— EXERCISE —
An exact copy of the data is required. No picture may appear in it.
== == ==
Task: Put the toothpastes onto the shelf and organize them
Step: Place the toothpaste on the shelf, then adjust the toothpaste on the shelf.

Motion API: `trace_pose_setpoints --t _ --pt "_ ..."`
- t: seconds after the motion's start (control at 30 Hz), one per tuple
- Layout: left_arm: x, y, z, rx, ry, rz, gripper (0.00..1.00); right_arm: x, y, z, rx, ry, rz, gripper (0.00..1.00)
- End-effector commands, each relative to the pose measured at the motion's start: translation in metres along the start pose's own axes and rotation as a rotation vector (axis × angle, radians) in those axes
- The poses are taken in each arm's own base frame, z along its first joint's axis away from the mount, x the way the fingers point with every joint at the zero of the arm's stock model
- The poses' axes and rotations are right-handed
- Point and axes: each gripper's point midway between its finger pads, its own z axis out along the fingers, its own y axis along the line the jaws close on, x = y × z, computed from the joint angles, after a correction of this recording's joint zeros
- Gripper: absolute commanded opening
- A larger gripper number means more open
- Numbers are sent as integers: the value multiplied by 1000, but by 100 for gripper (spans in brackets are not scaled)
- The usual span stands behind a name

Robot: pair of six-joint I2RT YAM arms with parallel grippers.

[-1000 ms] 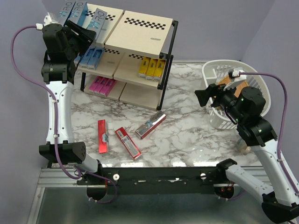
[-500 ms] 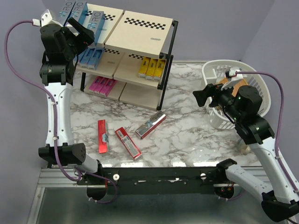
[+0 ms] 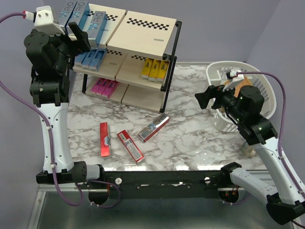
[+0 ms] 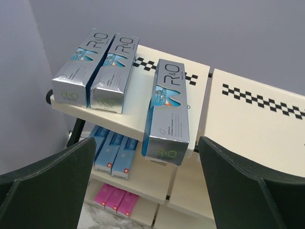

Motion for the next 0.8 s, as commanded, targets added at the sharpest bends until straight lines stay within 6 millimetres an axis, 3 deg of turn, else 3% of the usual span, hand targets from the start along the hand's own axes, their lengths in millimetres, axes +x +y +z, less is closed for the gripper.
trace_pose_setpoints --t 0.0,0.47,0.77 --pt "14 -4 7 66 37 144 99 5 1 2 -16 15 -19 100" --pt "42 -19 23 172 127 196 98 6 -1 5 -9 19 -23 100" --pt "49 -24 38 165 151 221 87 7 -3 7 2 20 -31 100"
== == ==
— EXERCISE ANSWER —
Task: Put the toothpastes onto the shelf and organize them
Step: Place the toothpaste on the shelf, then adjust the toothpaste on the shelf.

Motion API: `trace_pose_setpoints --t _ --pt "_ ..."`
- t: seconds after the motion's start (control at 30 Hz), one per tuple
- Layout: left_arm: x, y, z, rx, ry, rz, gripper (0.00..1.00); right_arm: x, y, z, rx, ry, rz, gripper (0.00..1.00)
- End-effector commands, each relative to the pose measured at the motion's start: translation in metres along the start pose's own axes and rotation as a rotation vector (axis × angle, radians) in those axes
- The poses are taken in each arm's own base frame, z along its first joint's axis away from the mount, x the way the fingers point with every joint at the zero of the arm's stock model
- The poses' axes and rotations are right-handed
- Point and axes: each gripper's point midway between its finger pads, its own z axis out along the fingers, its own y axis along the line the jaws close on, x = y × z, computed from the joint angles, after a correction of this recording's joint zeros
- Gripper: absolute commanded opening
- A larger gripper number means more open
- Numbers are sent as integers: the value multiplied by 1000, but by 100 for gripper (spans in brackets are not scaled)
- The usual span stands behind a name

Robot: pair of six-joint I2RT YAM arms with parallel grippers.

[-1000 ms] 
[-500 ms] 
[+0 ms] 
[+0 ms] 

Motion for the next 0.8 s, as commanded, targets added at the sharpest bends until straight lines stay within 6 millimetres an axis, 3 deg of turn, else 3% of the usual span, hand targets from the start along the hand's own axes, their lengths in millimetres, axes +x +y +z, less is closed for the gripper.
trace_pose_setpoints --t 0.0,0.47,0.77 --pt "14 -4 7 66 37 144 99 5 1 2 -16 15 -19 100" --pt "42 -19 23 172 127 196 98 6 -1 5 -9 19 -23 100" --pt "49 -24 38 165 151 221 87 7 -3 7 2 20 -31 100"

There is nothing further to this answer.